Creating a File Gateway
Console steps
- Open the AWS Storage Gateway console and choose Create gateway.
- Pick gateway type Amazon S3 File Gateway.
- Choose a platform (VMware ESXi, Microsoft Hyper-V, Amazon EC2, or a hardware appliance) and download/deploy the appliance image.
- Power on the appliance, note its IP address, then back in the console choose Connect and enter that IP.
- Configure time zone and gateway name, then Activate gateway.
- Assign at least one local disk as cache.
- Choose Create file share, select your S3 bucket, the protocol (NFS or SMB), and the IAM role the gateway uses to access S3.
AWS CLI equivalent
After the appliance is activated and you have its gateway ARN, create the share:
aws storagegateway create-nfs-file-share \
--client-token a1b2c3d4 \
--gateway-arn arn:aws:storagegateway:us-east-1:111122223333:gateway/sgw-0a1b2c3d \
--location-arn arn:aws:s3:::my-app-files \
--role arn:aws:iam::111122223333:role/StorageGatewayS3Role \
--client-list 10.0.0.0/24
Output:
{
"FileShareARN": "arn:aws:storagegateway:us-east-1:111122223333:share/share-0a1b2c3d"
}
On a Linux client you then mount the share like any NFS export (replace the IP with your gateway’s address):
sudo mount -t nfs -o nolock,hard 10.0.0.50:/my-app-files /mnt/files
Sizing the cache and watching the link
The cache disk should be large enough to hold your working set (the data accessed day to day). The console exposes a CacheHitPercent CloudWatch metric — if it drops, reads are going to S3 and feeling slow. You can check upload backlog with the CLI:
aws cloudwatch get-metric-statistics \
--namespace AWS/StorageGateway \
--metric-name CachePercentDirty \
--dimensions Name=GatewayId,Value=sgw-0a1b2c3d \
--start-time 2026-06-15T00:00:00Z \
--end-time 2026-06-15T01:00:00Z \
--period 300 --statistics Average
Output:
{
"Datapoints": [
{ "Timestamp": "2026-06-15T00:30:00Z", "Average": 4.2, "Unit": "Percent" }
],
"Label": "CachePercentDirty"
}
A high CachePercentDirty value means writes are queued and not yet uploaded — usually a sign your network link is the bottleneck.
Cost note
You pay a per-gateway hourly fee (a few cents per hour) plus the normal storage cost of the data that lands in S3, EBS snapshots, or Glacier. Data transferred out of AWS to your data center incurs standard egress charges, so a workload that constantly re-reads cold data from S3 can cost more than you expect. The local cache disk is your own on-prem hardware and is not billed by AWS.
Best practices
- Size the local cache for your hot working set so most reads are cache hits, not S3 round-trips.

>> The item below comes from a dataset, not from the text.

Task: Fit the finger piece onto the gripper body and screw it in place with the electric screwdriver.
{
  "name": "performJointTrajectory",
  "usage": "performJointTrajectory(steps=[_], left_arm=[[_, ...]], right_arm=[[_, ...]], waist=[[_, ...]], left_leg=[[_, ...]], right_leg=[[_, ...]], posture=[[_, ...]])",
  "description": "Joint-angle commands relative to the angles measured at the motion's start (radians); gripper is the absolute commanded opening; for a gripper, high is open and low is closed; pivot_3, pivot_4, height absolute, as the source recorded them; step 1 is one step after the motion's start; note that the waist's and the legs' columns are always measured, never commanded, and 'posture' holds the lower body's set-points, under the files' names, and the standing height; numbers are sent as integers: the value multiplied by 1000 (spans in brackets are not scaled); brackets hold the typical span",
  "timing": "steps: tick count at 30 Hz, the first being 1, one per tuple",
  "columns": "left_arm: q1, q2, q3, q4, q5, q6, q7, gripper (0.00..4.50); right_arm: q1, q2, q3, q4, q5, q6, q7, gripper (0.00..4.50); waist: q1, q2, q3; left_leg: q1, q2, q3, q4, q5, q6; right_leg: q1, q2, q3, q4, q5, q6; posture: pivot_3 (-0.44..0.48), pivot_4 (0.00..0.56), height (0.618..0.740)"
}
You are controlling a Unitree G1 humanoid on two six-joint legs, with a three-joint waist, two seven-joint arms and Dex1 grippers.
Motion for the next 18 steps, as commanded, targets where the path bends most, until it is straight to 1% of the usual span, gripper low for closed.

- Use a reliable, low-latency link (AWS Direct Connect for production) to avoid upload backlogs.
- Pick File Gateway for file workloads, Volume Gateway for block/backup, and Tape Gateway only for backup-tape replacement.
- Apply S3 lifecycle policies to the destination bucket to tier older data to cheaper classes automatically.
- Monitor CacheHitPercent and CachePercentDirty in CloudWatch and alarm on degradation.
- Treat the gateway as a migration on-ramp; once data is in S3, prefer native AWS services for cloud-resident workloads.
- Encrypt the destination bucket and use a least-privilege IAM role for the gateway.